Porte aperte a Palazzo delle Debite a Padova con le giornate Fai: «Sarà valorizzato entro tre anni»
Sabato 21 e domenica 22 marzo la possibilità di visita straordinaria. Il manager di Invimit: «Lavoriamo per un buon servizio alla città di Padova»

«Crediamo che per Palazzo delle Debite ci sarà una valorizzazione nel giro di 2-3 anni». Francesco Rocco, fund manager di Invimit, non fa mistero del fatto che le Giornate di primavera del Fai siano anche una grande vetrina, un’opportunità per far capire al mercato il valore di un immobile. Oltre che «un piacere nell’aprire ai cittadini un edificio storico».
Oggi e domani dunque il magnifico palazzo ottocentesco, disegnato da Camillo Boito in piazza delle Erbe al posto delle antiche carceri, riapre le porte a 22 anni dall’ultima volta in cui qualcuno aveva messo piede all’interno. Che, per inciso, era stata un’occupazione dei no global di Luca Casarini, nel novembre 2003, per protestare contro il forum europeo della casa. Un’era politica fa.
In questo primo weekend di primavera i padovani torneranno nell’edificio accompagnati dai “Ciceroni” del Fai, in gruppi da 25 persone con turni di visita ogni venti minuti: «Si tratta di un’occasione unica perché è probabile che presto vengano avviati i lavori di ristrutturazione – sottolinea Marco Boscolo, capo delegazione padovano del Fai – La domenica pomeriggio ci sarà molta gente, è consigliato arrivare per tempo». La collaborazione tra il Fai e Invimit (una società di gestione del risparmio il cui capitale è interamente del Ministero dell'Economia) è attiva da diverso tempo: «Assieme lo scorso anno abbiamo aperto Palazzo Dondi dell’Orologio ed è stato un successo. E sulla base di quell’exploit abbiamo pensato a Palazzo delle Debite», racconta Boscolo.
Quello che interessa però è anche il futuro di un edificio così iconico che per davvero troppo tempo è rimasto inutilizzato. «Stiamo valutando varie ipotesi: una valorizzazione interamente di Invimit, una partnership con un privato o un’eventuale completa cessione. Ma tutto nell’ottica di fare un buon servizio alla città», chiarisce Rocco.
D’altronde il palazzo, un tempo di proprietà dell’Inps, è confluito nel fondo Dante Comparto Convivio, che ha come quotista una compagnia assicurativa privata: «È un fondo che nasce acquisendo il miglior patrimonio che Invimit gestiva con altri enti pubblici come Inps, Inail e Regione Lazio – racconta Rocco – In questi anni abbiamo continuato a gestire la locazione delle botteghe storiche al piano terra. Per i piani superiori cerchiamo di capire il best use per l’immobile: sicuramente l’utilizzo migliore è quello residenziale, perché abbina una sostenibilità sociale per la città e consente di far vivere il centro storico».
Esclusa dunque la destinazione alberghiera: «La nuova governance di Stefano Scalera è incentrata nel riposizionarsi a metà tra pubblico e privato, per dare un giusto rendimento al quotista del fondo, ma anche per ascoltare il territorio anche a livello di sostenibilità e socialità», conclude il fund manager di Invimit.
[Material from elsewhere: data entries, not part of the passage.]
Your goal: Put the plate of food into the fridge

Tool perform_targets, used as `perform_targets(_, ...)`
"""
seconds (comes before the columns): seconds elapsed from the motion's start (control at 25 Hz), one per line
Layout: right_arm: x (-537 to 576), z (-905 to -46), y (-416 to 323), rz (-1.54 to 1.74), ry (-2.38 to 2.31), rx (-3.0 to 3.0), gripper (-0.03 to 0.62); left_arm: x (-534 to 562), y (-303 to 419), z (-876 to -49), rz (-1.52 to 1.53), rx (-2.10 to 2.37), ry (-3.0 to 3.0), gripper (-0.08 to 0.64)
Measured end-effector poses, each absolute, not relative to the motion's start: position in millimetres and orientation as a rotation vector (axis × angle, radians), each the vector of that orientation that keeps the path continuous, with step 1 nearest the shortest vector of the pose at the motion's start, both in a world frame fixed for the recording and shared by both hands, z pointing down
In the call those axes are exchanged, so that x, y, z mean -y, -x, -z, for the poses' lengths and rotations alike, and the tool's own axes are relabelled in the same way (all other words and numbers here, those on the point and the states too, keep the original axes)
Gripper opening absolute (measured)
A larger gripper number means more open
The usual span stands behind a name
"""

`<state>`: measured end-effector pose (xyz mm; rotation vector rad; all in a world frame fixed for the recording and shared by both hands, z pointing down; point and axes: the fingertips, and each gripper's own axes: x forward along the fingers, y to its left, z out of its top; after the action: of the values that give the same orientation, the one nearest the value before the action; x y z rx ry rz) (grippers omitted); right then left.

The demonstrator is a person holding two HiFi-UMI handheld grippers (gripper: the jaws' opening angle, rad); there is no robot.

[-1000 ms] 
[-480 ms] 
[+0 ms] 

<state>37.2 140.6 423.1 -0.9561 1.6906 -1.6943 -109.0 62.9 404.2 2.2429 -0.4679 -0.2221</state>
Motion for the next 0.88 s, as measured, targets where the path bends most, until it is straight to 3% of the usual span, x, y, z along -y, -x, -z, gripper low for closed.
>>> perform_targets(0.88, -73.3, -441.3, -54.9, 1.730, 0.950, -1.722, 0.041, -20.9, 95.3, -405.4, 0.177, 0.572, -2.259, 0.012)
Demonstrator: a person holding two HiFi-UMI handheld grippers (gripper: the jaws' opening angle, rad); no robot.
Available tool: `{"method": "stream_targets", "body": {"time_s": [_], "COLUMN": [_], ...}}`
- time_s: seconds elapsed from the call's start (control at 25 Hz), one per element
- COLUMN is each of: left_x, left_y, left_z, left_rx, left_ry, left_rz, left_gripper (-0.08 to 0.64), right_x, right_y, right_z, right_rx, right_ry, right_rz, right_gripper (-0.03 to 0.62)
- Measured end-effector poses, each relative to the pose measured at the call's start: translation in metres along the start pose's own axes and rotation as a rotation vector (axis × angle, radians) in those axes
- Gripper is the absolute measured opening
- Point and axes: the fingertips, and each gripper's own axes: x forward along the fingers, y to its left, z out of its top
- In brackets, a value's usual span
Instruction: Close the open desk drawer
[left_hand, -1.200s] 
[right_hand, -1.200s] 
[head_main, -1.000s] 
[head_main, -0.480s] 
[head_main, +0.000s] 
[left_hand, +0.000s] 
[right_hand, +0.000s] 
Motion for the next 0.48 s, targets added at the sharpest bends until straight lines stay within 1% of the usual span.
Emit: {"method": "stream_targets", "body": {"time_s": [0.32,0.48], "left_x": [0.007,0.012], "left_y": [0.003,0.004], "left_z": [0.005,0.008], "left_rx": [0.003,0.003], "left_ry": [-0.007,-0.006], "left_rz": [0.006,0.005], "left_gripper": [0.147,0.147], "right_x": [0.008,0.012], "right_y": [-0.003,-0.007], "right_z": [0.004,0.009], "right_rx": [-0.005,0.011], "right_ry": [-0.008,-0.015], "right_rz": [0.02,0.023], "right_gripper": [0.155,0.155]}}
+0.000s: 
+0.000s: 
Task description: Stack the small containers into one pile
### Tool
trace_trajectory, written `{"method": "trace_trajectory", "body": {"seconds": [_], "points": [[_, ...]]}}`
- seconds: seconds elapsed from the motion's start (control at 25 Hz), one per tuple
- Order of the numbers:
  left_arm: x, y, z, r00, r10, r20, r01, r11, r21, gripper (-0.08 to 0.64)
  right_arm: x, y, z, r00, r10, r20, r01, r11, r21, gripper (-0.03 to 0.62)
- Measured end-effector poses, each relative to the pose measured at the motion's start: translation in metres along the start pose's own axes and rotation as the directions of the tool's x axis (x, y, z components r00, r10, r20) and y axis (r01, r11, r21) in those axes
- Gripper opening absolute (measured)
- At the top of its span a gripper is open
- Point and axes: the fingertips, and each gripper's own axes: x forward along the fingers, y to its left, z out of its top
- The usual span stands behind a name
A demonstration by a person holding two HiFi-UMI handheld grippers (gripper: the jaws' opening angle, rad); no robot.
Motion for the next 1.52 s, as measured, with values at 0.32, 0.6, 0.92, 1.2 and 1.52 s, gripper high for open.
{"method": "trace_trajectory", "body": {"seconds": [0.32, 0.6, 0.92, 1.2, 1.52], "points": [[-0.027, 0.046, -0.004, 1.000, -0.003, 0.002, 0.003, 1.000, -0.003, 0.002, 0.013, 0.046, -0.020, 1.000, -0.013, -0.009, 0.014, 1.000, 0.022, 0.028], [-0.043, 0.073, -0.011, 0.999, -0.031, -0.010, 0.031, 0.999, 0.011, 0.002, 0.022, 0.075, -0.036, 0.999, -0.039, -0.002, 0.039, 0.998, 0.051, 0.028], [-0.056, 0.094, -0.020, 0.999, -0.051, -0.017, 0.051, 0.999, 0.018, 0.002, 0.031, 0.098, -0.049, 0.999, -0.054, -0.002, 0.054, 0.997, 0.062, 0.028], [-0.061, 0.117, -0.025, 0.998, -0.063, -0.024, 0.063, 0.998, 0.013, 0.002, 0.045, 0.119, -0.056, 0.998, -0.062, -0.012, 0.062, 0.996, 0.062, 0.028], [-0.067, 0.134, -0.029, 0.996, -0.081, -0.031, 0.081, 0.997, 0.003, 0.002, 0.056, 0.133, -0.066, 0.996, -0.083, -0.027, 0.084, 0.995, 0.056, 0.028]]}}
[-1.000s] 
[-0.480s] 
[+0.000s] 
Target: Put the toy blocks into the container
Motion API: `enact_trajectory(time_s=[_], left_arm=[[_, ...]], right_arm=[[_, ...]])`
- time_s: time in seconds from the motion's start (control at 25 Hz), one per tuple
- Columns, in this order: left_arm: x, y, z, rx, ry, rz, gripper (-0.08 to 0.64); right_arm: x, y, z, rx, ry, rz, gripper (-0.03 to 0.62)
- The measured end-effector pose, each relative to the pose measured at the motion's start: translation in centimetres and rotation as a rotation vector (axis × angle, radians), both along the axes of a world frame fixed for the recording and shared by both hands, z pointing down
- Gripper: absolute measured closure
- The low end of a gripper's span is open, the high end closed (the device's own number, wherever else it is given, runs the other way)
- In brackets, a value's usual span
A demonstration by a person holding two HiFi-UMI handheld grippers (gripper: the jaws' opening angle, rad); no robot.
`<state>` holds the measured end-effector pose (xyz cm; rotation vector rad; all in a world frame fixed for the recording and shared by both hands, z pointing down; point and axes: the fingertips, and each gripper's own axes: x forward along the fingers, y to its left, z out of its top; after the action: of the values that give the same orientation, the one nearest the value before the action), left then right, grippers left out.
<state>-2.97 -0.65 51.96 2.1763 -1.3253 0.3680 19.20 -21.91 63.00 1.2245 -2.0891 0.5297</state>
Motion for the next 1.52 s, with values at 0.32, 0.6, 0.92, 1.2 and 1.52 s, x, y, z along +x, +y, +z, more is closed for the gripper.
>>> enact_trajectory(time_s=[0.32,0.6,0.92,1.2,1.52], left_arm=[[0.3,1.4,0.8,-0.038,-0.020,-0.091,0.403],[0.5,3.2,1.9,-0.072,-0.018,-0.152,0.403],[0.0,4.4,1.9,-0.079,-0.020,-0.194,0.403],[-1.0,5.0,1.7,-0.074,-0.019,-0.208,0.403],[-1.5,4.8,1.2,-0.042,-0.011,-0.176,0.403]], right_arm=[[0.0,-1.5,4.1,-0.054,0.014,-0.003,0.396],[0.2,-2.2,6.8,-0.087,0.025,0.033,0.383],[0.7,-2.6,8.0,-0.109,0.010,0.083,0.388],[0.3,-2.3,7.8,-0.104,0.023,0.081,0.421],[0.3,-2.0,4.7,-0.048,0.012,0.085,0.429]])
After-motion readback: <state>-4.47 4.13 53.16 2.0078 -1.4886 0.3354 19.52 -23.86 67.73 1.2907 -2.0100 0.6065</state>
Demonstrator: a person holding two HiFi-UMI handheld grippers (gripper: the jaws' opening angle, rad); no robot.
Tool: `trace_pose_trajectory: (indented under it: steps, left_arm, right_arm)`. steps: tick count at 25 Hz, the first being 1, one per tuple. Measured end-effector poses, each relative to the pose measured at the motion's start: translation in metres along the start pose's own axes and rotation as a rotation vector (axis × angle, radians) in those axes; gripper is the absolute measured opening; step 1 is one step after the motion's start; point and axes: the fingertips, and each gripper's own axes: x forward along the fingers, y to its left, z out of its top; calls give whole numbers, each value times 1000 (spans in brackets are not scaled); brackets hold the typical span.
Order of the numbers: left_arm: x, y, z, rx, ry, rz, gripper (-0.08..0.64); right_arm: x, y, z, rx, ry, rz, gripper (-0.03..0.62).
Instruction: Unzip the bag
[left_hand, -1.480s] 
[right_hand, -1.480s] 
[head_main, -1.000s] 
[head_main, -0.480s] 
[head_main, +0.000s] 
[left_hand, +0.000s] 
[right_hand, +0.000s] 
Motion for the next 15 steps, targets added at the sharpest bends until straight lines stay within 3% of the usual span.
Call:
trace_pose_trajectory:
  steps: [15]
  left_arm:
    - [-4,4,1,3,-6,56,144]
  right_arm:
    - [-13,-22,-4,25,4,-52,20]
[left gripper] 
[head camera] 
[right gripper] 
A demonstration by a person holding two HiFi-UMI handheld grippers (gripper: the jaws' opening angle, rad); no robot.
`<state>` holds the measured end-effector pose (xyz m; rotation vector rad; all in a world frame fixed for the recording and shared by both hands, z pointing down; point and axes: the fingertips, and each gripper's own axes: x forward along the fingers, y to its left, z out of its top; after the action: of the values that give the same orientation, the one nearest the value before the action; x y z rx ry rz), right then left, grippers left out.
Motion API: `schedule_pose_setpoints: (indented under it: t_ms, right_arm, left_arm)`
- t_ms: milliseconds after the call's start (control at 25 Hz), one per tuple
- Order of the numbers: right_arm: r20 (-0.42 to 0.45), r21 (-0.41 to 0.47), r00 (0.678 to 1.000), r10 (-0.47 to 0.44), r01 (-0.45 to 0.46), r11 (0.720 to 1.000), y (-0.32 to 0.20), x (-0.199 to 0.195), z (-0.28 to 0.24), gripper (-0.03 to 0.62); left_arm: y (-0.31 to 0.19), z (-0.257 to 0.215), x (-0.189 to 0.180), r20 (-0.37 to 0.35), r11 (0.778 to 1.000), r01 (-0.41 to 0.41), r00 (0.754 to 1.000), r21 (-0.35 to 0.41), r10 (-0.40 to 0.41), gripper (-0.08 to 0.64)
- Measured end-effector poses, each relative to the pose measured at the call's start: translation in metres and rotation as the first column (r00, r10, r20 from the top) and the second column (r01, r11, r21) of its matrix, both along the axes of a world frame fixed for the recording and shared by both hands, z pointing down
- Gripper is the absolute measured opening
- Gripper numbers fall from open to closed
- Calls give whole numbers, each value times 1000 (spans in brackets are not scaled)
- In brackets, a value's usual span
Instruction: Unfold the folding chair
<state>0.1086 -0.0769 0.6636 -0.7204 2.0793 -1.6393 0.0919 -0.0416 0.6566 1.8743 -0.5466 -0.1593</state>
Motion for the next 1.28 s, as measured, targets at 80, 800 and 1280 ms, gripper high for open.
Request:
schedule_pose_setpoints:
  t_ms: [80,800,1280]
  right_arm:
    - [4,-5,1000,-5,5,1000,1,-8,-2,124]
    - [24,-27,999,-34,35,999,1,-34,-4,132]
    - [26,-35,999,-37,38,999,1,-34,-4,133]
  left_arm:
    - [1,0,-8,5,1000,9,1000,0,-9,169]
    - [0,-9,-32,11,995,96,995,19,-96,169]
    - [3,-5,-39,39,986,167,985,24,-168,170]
Un’ipotesi di progetto c’è già, ma una volta individuata la migliore modalità di intervento, sarà incaricato uno studio di architettura per organizzare il completo restyling interno dell’edificio. Le difficoltà non mancano: la facciata è vincolata dalla Soprintendenza, gli spazi sono ampi e i soffitti molto alti. Una sfida non da poco.
Logico che la notizia di una valorizzazione dell’edificio venga accolta con soddisfazione dall’amministrazione: «Si tratta di uno dei palazzi più belli del centro storico ed è un peccato che sia completamente chiuso da così tanti anni – osserva il vicesindaco e assessore all’edilizia privata – Speriamo davvero che adesso Invimit riesca a valorizzarlo, perché ovviamente arricchirebbe l’immagine di assoluto pregio di piazza delle Erbe».